The experimental and theoretical framework developed in the previous chapters has been applied to a spherical coryneform bacterium suspension in Chapter 5 . According to the preliminary results, approximately 95% of the total (mobile) counter charge in the double layer of the bacterium is located behind the plane of shear, i.e. probably within the cell wall itself. Such a large surface conduction contribution inhibits the possibility to determine the ξpotential of bacteria by electrophoretic measurements only. In this respect. additional information is necessary. The present investigation shows that dielectric spectroscopy is a useful technique to obtain that information.

Chapter 6 presents a model to calculate the electrostatic interaction between two colloidal spheres, accounting for their polarizabilities. Under conditions where the potential along the surface varies during interaction, for example under those as discussed in chapter 7, the polarizability of a particle affects the electrostatic repulsion. Results are presented for spheres interacting at constant surface charge density. The calculations clearly show how the electrostatic force decreases with the polarizability of the particle. The decrease becomes larger with stronger double layer overlap, whereas it is relatively insensitive to κa. This insensitivity is a consequence of tangential screening effects inside the particles. It is pointed out that for slowly coagulating sols of particles with a fixed surface charge density, the stability ratio W is sensitive to the polarizability of the particle.

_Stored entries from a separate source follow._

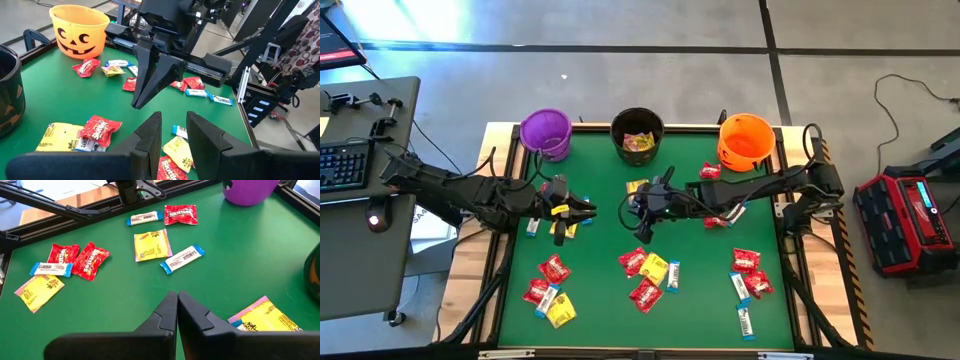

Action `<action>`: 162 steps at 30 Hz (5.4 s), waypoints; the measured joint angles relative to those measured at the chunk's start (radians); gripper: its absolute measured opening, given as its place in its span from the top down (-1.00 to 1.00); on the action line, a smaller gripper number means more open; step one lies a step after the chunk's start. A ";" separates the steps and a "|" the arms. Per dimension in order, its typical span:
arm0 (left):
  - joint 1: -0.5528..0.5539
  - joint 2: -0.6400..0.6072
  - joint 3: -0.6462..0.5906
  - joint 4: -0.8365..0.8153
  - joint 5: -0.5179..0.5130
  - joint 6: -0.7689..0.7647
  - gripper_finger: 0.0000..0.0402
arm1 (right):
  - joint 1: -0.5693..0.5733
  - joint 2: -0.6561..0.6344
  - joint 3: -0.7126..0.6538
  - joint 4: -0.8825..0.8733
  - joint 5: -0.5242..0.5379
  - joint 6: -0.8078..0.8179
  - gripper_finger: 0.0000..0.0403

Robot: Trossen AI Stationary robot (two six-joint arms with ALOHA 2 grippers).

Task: Sort candy by brand, put in halloween buckets
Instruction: Put the yellow candy pack into the black bucket

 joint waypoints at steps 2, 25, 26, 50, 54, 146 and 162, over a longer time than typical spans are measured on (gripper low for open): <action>0.000 0.000 0.000 0.000 0.000 0.000 0.60 | 0.000 0.000 0.000 0.000 0.000 -0.002 1.00; 0.000 0.000 0.000 0.000 0.000 -0.001 0.60 | 0.000 0.000 0.000 0.000 0.001 -0.020 1.00; 0.000 0.000 0.000 0.000 0.000 -0.001 0.60 | 0.000 0.000 0.000 0.000 0.001 -0.020 1.00; -0.001 0.004 0.000 -0.016 0.027 -0.010 0.60 | 0.126 0.000 0.000 -0.127 0.006 0.044 1.00; -0.001 0.004 0.000 -0.044 0.027 -0.010 0.60 | 0.167 0.000 0.000 -0.168 -0.051 0.092 1.00; -0.001 0.254 -0.001 -0.057 0.140 -0.045 0.60 | 0.247 0.001 0.001 -0.386 -0.028 0.315 0.35; 0.000 0.254 -0.001 -0.057 0.128 -0.034 0.60 | 0.136 0.001 0.001 -0.386 -0.058 0.254 0.35</action>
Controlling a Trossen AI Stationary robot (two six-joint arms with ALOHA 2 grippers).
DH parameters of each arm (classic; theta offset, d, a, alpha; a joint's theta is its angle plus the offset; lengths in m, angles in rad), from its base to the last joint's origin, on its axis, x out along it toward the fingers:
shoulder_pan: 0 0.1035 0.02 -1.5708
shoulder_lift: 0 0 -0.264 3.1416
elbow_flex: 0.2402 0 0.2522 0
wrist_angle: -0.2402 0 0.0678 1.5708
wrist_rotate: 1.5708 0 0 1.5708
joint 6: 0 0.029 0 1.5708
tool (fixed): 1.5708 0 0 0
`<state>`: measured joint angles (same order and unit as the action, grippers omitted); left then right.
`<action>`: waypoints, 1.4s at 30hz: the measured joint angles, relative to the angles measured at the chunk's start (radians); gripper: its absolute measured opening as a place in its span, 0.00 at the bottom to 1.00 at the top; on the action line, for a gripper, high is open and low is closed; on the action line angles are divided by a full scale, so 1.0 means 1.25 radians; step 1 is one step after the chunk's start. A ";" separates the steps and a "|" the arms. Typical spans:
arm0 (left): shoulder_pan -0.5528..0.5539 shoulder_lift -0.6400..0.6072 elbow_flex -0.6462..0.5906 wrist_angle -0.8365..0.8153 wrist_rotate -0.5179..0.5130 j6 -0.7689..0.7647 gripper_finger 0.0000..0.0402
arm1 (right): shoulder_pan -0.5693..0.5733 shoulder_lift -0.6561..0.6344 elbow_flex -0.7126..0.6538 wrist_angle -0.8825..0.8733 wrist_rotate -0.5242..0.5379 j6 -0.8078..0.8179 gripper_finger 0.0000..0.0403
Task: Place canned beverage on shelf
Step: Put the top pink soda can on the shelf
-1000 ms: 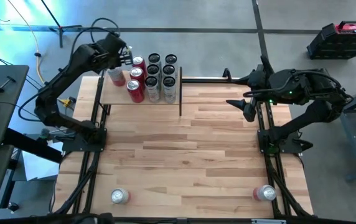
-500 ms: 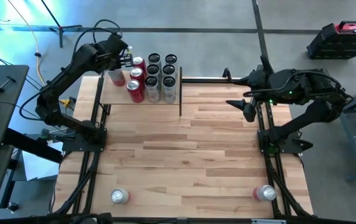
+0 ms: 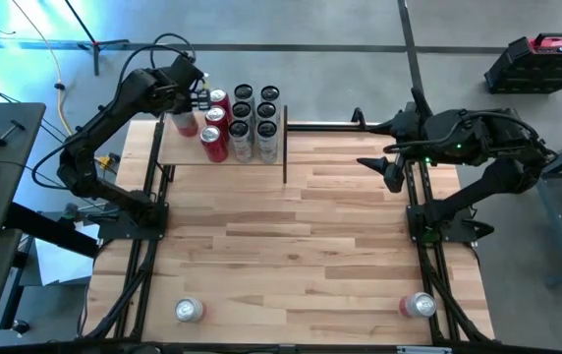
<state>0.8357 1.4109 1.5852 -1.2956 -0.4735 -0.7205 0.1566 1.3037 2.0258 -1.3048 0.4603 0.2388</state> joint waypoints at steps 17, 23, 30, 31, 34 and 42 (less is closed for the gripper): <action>-0.045 -0.036 0.002 -0.081 0.128 0.029 0.00 | 0.000 0.000 0.000 0.000 0.000 0.012 0.86; -0.044 -0.075 0.012 -0.086 0.120 0.027 0.00 | 0.000 0.000 0.000 0.000 0.001 -0.010 0.86; -0.028 -0.080 0.012 -0.068 0.105 0.034 0.00 | 0.000 0.000 0.000 0.004 0.001 -0.018 0.86; -0.028 -0.079 0.012 -0.060 0.105 0.037 0.00 | 0.000 0.000 0.000 0.004 0.001 -0.018 0.86; -0.030 -0.080 0.012 -0.003 0.109 0.060 0.00 | 0.000 0.000 0.000 0.004 0.001 -0.017 0.86; -0.026 -0.037 0.012 0.060 0.142 0.089 0.00 | 0.000 0.000 0.000 0.004 0.001 -0.009 0.86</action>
<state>0.8035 1.3650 1.6001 -1.2209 -0.2964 -0.6087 0.1569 1.3037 2.0257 -1.2997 0.4610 0.2272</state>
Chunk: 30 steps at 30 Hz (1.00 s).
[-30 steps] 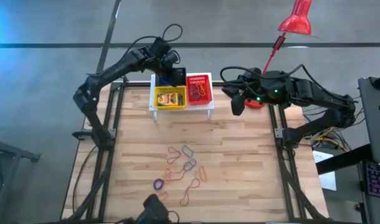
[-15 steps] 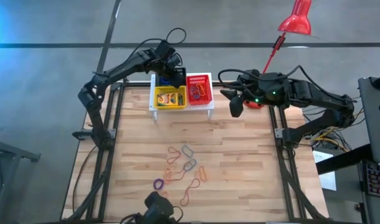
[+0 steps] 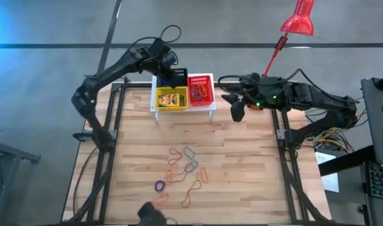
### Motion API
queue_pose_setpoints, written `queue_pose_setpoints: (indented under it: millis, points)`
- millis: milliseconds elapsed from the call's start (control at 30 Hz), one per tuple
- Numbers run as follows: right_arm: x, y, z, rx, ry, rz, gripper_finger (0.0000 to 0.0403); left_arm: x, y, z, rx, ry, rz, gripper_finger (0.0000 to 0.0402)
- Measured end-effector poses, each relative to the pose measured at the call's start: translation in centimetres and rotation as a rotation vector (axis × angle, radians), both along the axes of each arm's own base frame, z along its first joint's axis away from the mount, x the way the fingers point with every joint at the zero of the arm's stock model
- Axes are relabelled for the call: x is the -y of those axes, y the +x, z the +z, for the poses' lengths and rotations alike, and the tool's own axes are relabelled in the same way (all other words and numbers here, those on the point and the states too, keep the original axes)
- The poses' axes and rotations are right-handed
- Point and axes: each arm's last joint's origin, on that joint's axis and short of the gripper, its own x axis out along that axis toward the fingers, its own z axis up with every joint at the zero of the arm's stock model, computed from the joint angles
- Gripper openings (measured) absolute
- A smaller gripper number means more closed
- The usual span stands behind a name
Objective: Pick & Place Office Desk Supplies
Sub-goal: Put the purple spring keychain into the black basket on the shelf
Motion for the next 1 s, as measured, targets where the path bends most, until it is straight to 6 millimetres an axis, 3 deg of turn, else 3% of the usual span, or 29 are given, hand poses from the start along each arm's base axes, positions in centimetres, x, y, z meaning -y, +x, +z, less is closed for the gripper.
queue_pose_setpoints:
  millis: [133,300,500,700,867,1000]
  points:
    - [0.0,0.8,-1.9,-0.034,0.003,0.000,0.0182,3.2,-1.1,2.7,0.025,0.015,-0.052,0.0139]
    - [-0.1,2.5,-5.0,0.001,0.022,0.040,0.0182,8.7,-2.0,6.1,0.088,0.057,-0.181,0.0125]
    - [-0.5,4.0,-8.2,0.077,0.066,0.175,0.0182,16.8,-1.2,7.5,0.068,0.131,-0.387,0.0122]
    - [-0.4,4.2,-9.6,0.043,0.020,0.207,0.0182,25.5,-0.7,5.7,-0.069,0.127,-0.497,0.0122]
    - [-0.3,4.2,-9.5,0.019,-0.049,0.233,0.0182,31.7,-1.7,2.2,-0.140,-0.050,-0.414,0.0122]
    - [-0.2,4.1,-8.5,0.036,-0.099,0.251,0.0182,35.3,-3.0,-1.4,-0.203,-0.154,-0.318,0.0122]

Transient deviations from the equilibrium surface charge density during the interaction of colloidal particles and their influence on colloid stability are discussed in chapter 7 . Such deviations cause the process of particle encounter to become a non- first-order Markov process, which complicates the analysis of colloid stability. Two methods are presented to calculate a modified colloid stability ratio, taking such deviations into account in an approximate way. These methods differ by their estimates for the time scale of the Brownian encounter and its dependence on the height of the energy barrier. Despite these differences, both methods show that double-layer dynamics can have major consequences for the stability ratio. However, the predicted dependences of the rate of slow coagulation on the particle radius of the two methods are different. This indicates that double-layer dynamics could explain the experimentally found insensitivity of the stability ratio to the particle size, provided the time scale of the encounter strongly increases with growing height of the energy barrier. However, this proviso is unlikely to be satisfied. A simple statistical analysis indicates that the time scale of any individual encounter should decrease with growing barrier height!

This thesis presents experimental and theoretical work related to double layer relaxation of colloids. It is not only of academic interest but also of significant practical importance. The results provide an encouraging basis for further research in the field of electrokinetics and stability of hydrophobic colloids.